[Task to complete] All that should come back is the lines of the data below from the one containing "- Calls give" to the one containing "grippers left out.", inclusive, exactly as they stand.

[Data block]
★ ★ ★ ★ ★
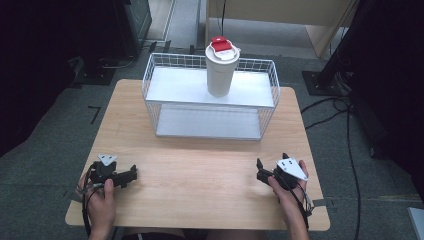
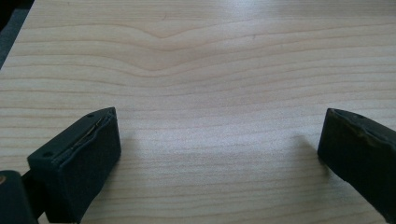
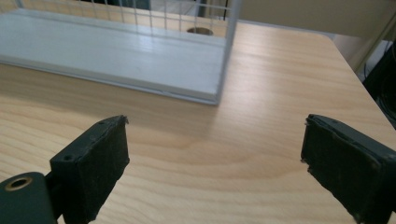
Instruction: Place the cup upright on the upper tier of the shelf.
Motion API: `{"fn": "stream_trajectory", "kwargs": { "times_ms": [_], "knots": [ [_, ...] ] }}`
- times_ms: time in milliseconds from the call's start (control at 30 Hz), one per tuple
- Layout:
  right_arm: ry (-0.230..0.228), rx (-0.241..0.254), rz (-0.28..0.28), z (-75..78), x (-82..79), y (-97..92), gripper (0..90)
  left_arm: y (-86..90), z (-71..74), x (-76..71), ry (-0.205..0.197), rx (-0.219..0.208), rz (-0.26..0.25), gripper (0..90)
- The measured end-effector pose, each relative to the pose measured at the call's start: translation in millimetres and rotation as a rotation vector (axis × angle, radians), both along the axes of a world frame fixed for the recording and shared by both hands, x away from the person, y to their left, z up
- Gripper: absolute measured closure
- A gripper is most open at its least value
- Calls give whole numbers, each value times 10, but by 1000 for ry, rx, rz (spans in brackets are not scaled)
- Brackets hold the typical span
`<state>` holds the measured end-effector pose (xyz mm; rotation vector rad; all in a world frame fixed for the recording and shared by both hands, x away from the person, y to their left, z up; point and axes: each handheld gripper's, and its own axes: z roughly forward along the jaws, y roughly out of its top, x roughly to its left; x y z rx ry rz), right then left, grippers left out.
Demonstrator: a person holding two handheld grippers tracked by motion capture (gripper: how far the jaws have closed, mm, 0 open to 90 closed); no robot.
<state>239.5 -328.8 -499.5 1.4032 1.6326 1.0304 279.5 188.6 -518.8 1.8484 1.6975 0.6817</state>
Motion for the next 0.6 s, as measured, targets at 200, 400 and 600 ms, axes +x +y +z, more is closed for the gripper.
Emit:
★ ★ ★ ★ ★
[Exercise answer]
- Calls give whole numbers, each value times 10, but by 1000 for ry, rx, rz (spans in brackets are not scaled)
- Brackets hold the typical span
`<state>` holds the measured end-effector pose (xyz mm; rotation vector rad; all in a world frame fixed for the recording and shared by both hands, x away from the person, y to their left, z up; point and axes: each handheld gripper's, and its own axes: z roughly forward along the jaws, y roughly out of its top, x roughly to its left; x y z rx ry rz), right then left, grippers left out.

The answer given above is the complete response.